- TASK OBJECTIVE -
The reply must return each line of the data exactly.

-=-=-

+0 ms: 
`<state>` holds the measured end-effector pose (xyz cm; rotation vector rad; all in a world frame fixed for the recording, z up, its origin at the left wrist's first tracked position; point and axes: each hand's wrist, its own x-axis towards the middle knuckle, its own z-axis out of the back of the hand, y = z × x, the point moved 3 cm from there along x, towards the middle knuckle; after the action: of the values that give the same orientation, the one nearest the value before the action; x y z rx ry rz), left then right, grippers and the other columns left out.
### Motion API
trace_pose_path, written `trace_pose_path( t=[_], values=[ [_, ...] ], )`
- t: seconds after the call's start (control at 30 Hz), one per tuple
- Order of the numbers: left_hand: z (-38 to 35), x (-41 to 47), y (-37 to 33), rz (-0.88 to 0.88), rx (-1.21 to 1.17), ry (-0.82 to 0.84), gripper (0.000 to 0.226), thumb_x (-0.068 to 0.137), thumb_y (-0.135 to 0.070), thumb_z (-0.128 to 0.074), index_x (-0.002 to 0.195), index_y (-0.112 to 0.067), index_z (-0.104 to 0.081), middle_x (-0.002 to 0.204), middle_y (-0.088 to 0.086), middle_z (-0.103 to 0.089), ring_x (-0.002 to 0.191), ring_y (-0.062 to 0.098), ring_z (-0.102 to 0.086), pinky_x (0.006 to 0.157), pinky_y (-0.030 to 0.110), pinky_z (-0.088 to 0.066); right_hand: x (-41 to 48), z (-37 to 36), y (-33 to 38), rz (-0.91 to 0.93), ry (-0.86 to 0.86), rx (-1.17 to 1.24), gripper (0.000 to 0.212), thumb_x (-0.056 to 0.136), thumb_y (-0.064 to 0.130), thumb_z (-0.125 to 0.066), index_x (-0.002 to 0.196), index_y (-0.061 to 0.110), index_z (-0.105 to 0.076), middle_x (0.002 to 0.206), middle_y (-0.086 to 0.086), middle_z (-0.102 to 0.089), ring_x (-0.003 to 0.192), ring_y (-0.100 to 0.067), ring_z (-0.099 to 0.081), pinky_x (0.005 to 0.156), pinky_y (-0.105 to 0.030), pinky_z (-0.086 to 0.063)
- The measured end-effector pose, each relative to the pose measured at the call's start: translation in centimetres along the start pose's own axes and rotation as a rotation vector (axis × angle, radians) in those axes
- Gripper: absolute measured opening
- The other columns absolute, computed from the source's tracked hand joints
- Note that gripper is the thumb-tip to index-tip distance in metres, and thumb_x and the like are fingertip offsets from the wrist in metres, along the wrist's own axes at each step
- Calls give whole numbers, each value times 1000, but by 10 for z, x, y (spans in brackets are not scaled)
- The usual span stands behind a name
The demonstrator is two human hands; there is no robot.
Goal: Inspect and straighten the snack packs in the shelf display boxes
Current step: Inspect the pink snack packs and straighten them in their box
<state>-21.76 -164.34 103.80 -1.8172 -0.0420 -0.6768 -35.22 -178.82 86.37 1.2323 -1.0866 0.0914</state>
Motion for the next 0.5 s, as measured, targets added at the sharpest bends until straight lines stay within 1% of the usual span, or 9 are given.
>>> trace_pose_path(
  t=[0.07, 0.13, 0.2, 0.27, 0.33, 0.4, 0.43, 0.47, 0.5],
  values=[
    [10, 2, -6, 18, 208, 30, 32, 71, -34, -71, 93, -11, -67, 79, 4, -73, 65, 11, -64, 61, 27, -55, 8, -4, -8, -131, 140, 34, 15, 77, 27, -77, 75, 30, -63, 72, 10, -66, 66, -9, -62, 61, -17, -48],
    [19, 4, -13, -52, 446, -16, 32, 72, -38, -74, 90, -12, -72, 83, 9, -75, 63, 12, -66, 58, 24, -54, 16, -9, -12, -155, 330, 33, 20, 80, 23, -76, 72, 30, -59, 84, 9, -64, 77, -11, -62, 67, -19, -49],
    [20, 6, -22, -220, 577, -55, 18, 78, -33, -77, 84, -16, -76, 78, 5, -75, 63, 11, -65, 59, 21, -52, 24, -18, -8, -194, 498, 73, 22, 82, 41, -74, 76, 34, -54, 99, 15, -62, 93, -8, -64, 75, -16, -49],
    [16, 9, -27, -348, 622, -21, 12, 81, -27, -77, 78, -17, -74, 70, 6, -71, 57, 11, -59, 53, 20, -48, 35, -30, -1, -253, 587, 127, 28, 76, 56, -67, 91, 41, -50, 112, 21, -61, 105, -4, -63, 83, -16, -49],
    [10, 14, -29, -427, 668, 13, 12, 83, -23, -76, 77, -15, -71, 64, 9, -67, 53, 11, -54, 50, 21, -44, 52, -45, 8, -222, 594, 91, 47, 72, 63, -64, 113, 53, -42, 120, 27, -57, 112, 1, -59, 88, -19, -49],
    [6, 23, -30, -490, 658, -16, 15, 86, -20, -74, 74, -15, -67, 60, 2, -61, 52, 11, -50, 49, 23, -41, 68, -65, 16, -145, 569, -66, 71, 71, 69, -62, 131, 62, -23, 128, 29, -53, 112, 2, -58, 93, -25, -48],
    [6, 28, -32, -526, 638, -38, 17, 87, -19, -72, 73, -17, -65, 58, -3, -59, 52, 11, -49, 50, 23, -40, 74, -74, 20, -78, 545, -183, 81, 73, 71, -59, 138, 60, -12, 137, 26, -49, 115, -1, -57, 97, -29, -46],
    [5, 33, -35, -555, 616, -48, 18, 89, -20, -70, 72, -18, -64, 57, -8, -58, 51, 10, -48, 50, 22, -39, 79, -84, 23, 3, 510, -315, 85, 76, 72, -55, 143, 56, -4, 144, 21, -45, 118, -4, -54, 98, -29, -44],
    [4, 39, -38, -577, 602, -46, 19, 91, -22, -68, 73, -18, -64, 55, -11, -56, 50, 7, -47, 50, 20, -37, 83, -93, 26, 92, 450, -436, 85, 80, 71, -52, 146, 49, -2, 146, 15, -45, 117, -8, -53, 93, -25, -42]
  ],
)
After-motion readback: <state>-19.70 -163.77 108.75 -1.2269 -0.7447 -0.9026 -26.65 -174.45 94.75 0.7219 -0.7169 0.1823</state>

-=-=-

- ANSWER BOX -
+0 ms: 
`<state>` holds the measured end-effector pose (xyz cm; rotation vector rad; all in a world frame fixed for the recording, z up, its origin at the left wrist's first tracked position; point and axes: each hand's wrist, its own x-axis towards the middle knuckle, its own z-axis out of the back of the hand, y = z × x, the point moved 3 cm from there along x, towards the middle knuckle; after the action: of the values that give the same orientation, the one nearest the value before the action; x y z rx ry rz), left then right, grippers and the other columns left out.
### Motion API
trace_pose_path, written `trace_pose_path( t=[_], values=[ [_, ...] ], )`
- t: seconds after the call's start (control at 30 Hz), one per tuple
- Order of the numbers: left_hand: z (-38 to 35), x (-41 to 47), y (-37 to 33), rz (-0.88 to 0.88), rx (-1.21 to 1.17), ry (-0.82 to 0.84), gripper (0.000 to 0.226), thumb_x (-0.068 to 0.137), thumb_y (-0.135 to 0.070), thumb_z (-0.128 to 0.074), index_x (-0.002 to 0.195), index_y (-0.112 to 0.067), index_z (-0.104 to 0.081), middle_x (-0.002 to 0.204), middle_y (-0.088 to 0.086), middle_z (-0.103 to 0.089), ring_x (-0.002 to 0.191), ring_y (-0.062 to 0.098), ring_z (-0.102 to 0.086), pinky_x (0.006 to 0.157), pinky_y (-0.030 to 0.110), pinky_z (-0.088 to 0.066); right_hand: x (-41 to 48), z (-37 to 36), y (-33 to 38), rz (-0.91 to 0.93), ry (-0.86 to 0.86), rx (-1.17 to 1.24), gripper (0.000 to 0.212), thumb_x (-0.056 to 0.136), thumb_y (-0.064 to 0.130), thumb_z (-0.125 to 0.066), index_x (-0.002 to 0.196), index_y (-0.061 to 0.110), index_z (-0.105 to 0.076), middle_x (0.002 to 0.206), middle_y (-0.086 to 0.086), middle_z (-0.102 to 0.089), ring_x (-0.003 to 0.192), ring_y (-0.100 to 0.067), ring_z (-0.099 to 0.081), pinky_x (0.005 to 0.156), pinky_y (-0.105 to 0.030), pinky_z (-0.086 to 0.063)
- The measured end-effector pose, each relative to the pose measured at the call's start: translation in centimetres along the start pose's own axes and rotation as a rotation vector (axis × angle, radians) in those axes
- Gripper: absolute measured opening
- The other columns absolute, computed from the source's tracked hand joints
- Note that gripper is the thumb-tip to index-tip distance in metres, and thumb_x and the like are fingertip offsets from the wrist in metres, along the wrist's own axes at each step
- Calls give whole numbers, each value times 1000, but by 10 for z, x, y (spans in brackets are not scaled)
- The usual span stands behind a name
The demonstrator is two human hands; there is no robot.
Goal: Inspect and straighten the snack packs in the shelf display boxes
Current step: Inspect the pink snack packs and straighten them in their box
<state>-21.76 -164.34 103.80 -1.8172 -0.0420 -0.6768 -35.22 -178.82 86.37 1.2323 -1.0866 0.0914</state>
Motion for the next 0.5 s, as measured, targets added at the sharpest bends until straight lines stay within 1% of the usual span, or 9 are given.
>>> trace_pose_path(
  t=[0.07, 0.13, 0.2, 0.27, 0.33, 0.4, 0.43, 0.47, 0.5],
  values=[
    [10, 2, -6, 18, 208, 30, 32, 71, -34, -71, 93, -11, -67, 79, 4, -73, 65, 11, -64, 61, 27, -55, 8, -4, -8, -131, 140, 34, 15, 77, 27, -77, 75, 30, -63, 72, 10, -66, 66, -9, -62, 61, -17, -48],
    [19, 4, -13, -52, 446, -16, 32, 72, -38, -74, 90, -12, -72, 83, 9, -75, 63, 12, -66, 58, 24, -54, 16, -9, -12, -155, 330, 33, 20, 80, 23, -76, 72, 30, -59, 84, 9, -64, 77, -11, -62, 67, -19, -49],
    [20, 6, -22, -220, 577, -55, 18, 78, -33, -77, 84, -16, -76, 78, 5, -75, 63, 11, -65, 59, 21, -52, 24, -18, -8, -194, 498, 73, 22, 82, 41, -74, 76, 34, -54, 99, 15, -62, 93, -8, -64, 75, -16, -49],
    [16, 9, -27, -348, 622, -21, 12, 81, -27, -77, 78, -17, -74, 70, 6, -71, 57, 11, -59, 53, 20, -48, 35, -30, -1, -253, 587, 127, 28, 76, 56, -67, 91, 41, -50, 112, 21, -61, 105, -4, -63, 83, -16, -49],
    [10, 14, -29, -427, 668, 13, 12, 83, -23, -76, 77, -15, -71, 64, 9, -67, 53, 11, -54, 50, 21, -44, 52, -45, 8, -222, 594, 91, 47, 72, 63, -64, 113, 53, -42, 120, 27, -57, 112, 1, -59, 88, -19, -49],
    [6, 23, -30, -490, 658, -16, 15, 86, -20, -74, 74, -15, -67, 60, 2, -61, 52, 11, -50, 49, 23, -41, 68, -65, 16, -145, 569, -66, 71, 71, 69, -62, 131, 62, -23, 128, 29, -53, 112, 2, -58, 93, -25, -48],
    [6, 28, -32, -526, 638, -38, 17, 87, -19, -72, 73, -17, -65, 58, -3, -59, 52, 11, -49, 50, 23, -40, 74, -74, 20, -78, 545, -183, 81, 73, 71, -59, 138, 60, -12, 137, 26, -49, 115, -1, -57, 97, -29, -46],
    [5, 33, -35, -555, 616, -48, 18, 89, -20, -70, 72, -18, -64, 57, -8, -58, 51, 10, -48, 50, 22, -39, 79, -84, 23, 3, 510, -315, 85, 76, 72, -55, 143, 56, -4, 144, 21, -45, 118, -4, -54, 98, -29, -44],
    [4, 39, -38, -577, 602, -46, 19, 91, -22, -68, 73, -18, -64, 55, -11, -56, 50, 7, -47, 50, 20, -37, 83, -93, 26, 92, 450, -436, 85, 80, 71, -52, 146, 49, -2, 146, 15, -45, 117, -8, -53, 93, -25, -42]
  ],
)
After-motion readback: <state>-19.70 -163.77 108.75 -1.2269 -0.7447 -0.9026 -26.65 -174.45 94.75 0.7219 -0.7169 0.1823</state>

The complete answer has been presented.